Diario de Lucía González, Madrid
Recuerdo que tenía solo cuatro años cuando quedé huérfana de madre. La imagen de mi madre se fue desvaneciendo en mi memoria, especialmente porque un trágico accidente la arrancó de mi vida; un coche, propiedad de un vecino del barrio de Lavapiés, fue el causante. Desde entonces, mi padre, don Ramón González, se entregó a mi crianza con una dedicación absoluta, a pesar de llevar una vida dura, llena de fatigas y privaciones, que le fue envejeciendo antes de tiempo.
Aunque siempre intentó darme lo mejor, hace años que casi no visito a mi padre desde que me casé con Álvaro Martín y me sumergí en mis propios asuntos. Sólo de vez en cuando paso por su casa, y como trabajo muchas horas en una gestoría, le pedí a Álvaro que le enviase dinero cada mes, para ayudarle con los gastos. Al principio lo hice de buena fe, pero Álvaro nunca veía necesario gastar euros para alguien a quien consideraba poco digno de nuestro apoyo.
Mi padre, sin saber nada de mis dificultades, seguía esperando que yo le ayudase en su vejez, pero la vida le llevó a recibir el consejo de una vecina: que me demandara judicialmente por la pensión alimenticia que según la ley le correspondía. Cuando nos vimos en el juzgado de Plaza de Castilla, la emoción era palpable. Le pregunté, con lágrimas en los ojos, Papá, ¿de verdad estabas tan desesperado por verme que tuviste que arrastrarme hasta un tribunal?
Él me miró con una tristeza que nunca había visto en sus ojos. Lucía, no he podido ni comprar una barra de pan en dos días. Solo esperaba que cumplieras tus promesas. Tal vez no supe educarte… Su voz me desgarró.
Tratando de justificarme, le contesté, Sabes que estoy trabajando. Además, Álvaro te ha enviado dinero y te ha comprado comida. No vuelvas a jugar con mis sentimientos. Mi marido, fiel a sí mismo, tomó partido por mí en el conflicto.
La discusión se alargó hasta que mi padre, derrotado y con rostro empapado en lágrimas, me dijo con voz temblorosa, Tengo algo que necesito contarte.
Me giré para escucharle y, pausadamente, empezó a relatarme una historia de cuando mi madre aún vivía. Me habló de aquel día en que mi madre, paseando por el patio de nuestra vieja casa en Chamberí, encontró una cajita junto a los cubos de basura. Dentro, había una niña. Mi madre decidió acogerla y criarla como su propia hija. Esa niña era yo.

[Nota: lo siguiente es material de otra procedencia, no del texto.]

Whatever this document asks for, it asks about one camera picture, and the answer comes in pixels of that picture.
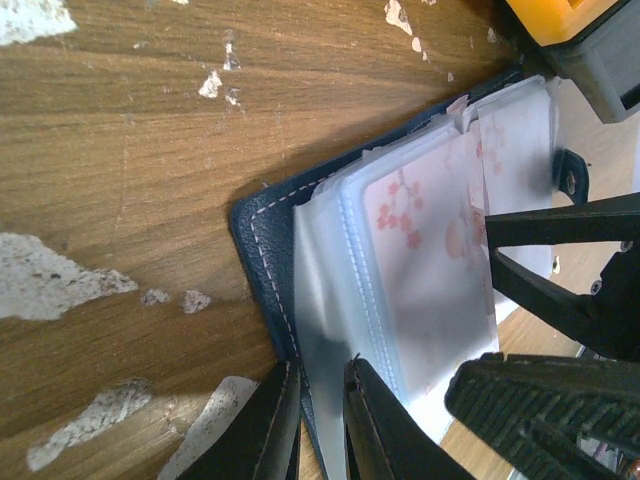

Al escuchar su confesión, la emoción me inundó y apenas podía pedirle perdón entre sollozos. Mi padre, ante mi arrepentimiento, decidió retirar la demanda.
Más tarde, descubrí que mi marido jamás había visitado a mi padre, y que el dinero que debía ayudarle se malgastaba en otras cosas. El dolor por los años perdidos y la culpa me empujaron a tomar una decisión: dejar a Álvaro y mudarme de nuevo con mi padre. Juntos, en nuestra casa de Madrid, aprendimos a redescubrir la felicidad y el consuelo en la familia.